Kudos on double checking on this! One of those tests is very celiac specific - it's really good you caught it early.

One thing to know, now, although the center will likely tell you the same: you probably want to test everyone now. You and your spouse, and any other children. If one person is a celiac in the family, everyone 1 degree separate (parents, children, and siblings) jumps from 1 in 133 category to 1 in 22 category, in terms of having the disease. It's recommended to test everyone.

We did that and found out we didn't have 1, but 4 celiacs in the family, so I'm always pro-blood testing now when it pops up in the family.

[The Horticulturalist]

Kudos on double checking on this! One of those tests is very celiac specific - it's really good you caught it early.

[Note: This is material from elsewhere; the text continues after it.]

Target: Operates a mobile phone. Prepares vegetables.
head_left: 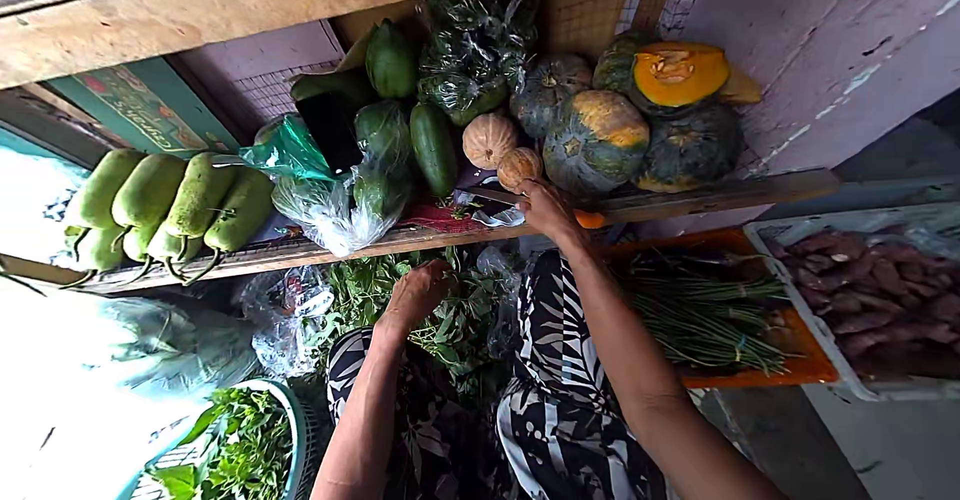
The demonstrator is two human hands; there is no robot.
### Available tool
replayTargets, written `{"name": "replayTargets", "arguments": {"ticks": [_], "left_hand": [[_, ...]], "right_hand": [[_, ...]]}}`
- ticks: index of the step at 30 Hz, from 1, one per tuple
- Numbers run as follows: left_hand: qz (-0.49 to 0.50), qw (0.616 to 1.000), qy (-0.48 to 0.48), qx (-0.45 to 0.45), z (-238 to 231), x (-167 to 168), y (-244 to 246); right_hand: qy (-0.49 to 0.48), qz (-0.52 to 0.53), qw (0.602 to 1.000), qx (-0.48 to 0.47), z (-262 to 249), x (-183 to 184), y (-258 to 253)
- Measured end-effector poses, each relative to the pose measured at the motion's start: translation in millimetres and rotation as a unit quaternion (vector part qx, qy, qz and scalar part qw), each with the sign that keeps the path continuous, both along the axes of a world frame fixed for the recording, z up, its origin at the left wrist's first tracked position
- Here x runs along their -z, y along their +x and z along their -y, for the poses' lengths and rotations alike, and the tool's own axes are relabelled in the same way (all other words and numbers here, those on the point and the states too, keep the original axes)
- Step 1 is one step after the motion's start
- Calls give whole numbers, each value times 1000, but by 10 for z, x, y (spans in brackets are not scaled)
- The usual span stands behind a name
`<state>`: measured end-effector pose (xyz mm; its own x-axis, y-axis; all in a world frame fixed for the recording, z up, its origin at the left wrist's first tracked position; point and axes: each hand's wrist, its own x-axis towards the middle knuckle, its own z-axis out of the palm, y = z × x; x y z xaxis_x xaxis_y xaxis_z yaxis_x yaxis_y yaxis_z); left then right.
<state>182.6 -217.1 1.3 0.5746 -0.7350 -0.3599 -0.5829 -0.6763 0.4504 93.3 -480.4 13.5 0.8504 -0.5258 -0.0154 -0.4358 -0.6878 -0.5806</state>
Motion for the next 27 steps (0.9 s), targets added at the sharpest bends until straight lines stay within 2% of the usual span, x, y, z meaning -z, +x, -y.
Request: {"name": "replayTargets", "arguments": {"ticks": [3, 6, 10, 14, 17, 21, 24, 27], "left_hand": [[41, 998, -2, -51, 20, -68, 290], [93, 985, -93, -109, 99, -28, 569], [141, 971, -163, -101, 480, 127, 778], [80, 980, -89, -162, 914, 333, 928], [81, 975, -31, -204, 1216, 589, 1081], [63, 965, -29, -253, 1360, 523, 1107], [47, 971, -18, -235, 1341, 476, 1170], [84, 987, 32, -129, 1297, 430, 1228]], "right_hand": [[-22, 23, 999, -14, -159, 66, 164], [-41, 53, 997, -43, -267, 211, 382], [-73, 71, 993, -61, -326, 422, 508], [-74, -6, 997, -21, -274, 511, 548], [-65, -44, 997, 25, -207, 496, 557], [-53, -85, 993, 69, -219, 408, 567], [-78, -14, 995, 66, -305, 467, 601], [-70, 93, 993, -33, -360, 572, 773]]}}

One thing to know, now, although the center will likely tell you the same: you probably want to test everyone now. You and your spouse, and any other children. If one person is a celiac in the family, everyone 1 degree separate (parents, children, and siblings) jumps from 1 in 133 category to 1 in 22 category, in terms of having the disease. It's recommended to test everyone.

We did that and found out we didn't have 1, but 4 celiacs in the family, so I'm always pro-blood testing now when it pops up in the family.

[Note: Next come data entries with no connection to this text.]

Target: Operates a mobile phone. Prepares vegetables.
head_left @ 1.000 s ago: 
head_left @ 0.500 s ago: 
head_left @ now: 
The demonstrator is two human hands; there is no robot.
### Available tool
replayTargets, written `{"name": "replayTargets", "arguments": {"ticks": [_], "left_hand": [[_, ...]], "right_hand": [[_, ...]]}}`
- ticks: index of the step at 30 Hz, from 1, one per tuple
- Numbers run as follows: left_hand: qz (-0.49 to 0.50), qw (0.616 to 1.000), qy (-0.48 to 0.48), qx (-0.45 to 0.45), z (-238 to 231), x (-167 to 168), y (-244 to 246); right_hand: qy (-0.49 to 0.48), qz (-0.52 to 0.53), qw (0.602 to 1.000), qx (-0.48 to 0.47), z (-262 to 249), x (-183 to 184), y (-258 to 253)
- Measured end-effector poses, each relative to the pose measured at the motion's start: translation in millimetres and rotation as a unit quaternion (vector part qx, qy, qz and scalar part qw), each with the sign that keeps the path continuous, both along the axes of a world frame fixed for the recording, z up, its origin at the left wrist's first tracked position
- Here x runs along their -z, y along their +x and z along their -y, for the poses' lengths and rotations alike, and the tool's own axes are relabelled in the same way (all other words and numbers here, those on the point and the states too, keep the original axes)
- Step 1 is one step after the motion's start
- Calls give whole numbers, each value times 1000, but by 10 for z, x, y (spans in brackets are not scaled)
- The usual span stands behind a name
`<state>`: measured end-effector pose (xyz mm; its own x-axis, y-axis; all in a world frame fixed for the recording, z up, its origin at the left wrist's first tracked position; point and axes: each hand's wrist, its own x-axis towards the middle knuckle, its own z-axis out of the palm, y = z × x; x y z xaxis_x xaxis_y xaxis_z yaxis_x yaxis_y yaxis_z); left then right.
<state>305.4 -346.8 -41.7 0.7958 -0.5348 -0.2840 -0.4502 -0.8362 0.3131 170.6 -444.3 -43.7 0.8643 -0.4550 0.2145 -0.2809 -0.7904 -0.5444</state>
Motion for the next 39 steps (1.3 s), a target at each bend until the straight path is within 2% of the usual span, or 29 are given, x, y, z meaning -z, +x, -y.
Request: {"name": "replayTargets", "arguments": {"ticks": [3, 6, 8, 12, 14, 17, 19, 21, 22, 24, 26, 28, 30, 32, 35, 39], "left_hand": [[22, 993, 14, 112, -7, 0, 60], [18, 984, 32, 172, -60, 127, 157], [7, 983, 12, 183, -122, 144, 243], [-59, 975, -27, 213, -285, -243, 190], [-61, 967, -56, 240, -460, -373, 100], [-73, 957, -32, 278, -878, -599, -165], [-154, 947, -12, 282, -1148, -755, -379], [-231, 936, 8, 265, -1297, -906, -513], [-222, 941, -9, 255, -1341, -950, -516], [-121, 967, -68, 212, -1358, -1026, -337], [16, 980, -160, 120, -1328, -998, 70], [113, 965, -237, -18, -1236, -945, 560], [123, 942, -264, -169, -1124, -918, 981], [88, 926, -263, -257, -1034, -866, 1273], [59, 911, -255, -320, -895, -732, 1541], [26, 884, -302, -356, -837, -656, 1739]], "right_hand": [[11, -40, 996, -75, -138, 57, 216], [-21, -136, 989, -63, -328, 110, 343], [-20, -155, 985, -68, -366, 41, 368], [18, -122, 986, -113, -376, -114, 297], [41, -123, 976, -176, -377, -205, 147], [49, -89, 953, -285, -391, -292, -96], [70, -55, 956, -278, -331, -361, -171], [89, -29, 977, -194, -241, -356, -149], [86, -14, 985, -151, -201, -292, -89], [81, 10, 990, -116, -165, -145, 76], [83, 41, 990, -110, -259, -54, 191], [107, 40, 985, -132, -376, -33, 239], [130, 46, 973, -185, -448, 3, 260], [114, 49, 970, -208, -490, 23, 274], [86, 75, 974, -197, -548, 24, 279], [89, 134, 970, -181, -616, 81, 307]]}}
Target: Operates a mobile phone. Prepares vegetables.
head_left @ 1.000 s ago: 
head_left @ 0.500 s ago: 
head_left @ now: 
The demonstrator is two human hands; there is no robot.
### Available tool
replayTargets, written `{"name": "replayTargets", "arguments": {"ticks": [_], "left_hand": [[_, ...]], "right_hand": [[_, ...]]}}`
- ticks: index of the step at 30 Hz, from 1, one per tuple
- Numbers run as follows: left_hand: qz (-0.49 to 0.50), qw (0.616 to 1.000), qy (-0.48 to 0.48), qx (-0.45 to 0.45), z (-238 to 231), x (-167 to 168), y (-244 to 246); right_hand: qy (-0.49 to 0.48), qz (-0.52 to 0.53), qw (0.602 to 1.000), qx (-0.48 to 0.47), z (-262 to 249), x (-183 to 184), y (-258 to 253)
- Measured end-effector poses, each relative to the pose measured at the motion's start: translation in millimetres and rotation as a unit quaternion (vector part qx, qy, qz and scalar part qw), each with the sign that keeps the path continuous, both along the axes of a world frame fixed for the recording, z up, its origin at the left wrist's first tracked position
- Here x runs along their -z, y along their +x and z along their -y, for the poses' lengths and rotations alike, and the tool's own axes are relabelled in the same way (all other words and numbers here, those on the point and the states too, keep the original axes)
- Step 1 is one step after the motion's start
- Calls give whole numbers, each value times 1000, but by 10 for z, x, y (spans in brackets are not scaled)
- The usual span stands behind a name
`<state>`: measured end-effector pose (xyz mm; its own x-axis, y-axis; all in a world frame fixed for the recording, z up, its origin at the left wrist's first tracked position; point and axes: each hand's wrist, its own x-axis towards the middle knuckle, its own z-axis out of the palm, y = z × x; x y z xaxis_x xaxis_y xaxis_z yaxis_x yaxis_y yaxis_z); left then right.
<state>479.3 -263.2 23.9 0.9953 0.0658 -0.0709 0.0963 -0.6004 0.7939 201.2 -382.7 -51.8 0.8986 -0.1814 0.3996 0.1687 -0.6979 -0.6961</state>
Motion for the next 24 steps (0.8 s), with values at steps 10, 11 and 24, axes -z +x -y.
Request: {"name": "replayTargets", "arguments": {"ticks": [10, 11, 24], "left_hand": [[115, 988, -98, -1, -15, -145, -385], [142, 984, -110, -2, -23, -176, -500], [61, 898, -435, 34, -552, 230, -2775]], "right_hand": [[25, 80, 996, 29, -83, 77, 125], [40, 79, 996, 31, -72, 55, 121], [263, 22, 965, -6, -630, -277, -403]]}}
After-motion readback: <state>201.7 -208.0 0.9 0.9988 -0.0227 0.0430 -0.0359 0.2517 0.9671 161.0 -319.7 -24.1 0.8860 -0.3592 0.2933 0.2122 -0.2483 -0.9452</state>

We have one other son, and of course my husband to be tested. I'm sure the insurance company will not cover it until we have the definite diagnosis via endoscopy, so we'll pursue it after we get those results.

T.H. Just out of interest, how many of the celiacs in your family had significant symptoms?

[M0Mto3]

My LO goes for her second set of bloodwork on Monday. She had a negative tTG a few months ago. She is only 15 months, so she probably won't have a positive tTG. I am really praying for a positive result, since we have been struggling with her for a long time. Me and her ped are 100% convinced that is what is going on. I am hoping the GI doc can confirm this for us. So, I can understand your surprise and how it throws your world off to have it come out of left field, but it is so wonderful that you caught it now. My LO has been struggling with failure to thrive for the last 11 months and I just want a positive diagnosis and put this all behind me. Please keep us posted on the endoscopy results and I am interested to hear if you have any trouble getting the rest of your family tested.

[The Horticulturalist]

We are in Atlanta (came from MS) for consultation today with Dr Jeffrey Lewis of the Children's Center for Digestive Health in Atlanta, he was recommended by the Atlanta area celiac support group.

He was VERY thorough in going through all the details with me. He told me where they would take biopsies from, and he said that he had a very experienced pathologist who uses the Marsh criteria. We go in Monday for the endoscopy, we get the biopsy results back the following day so I will report back then.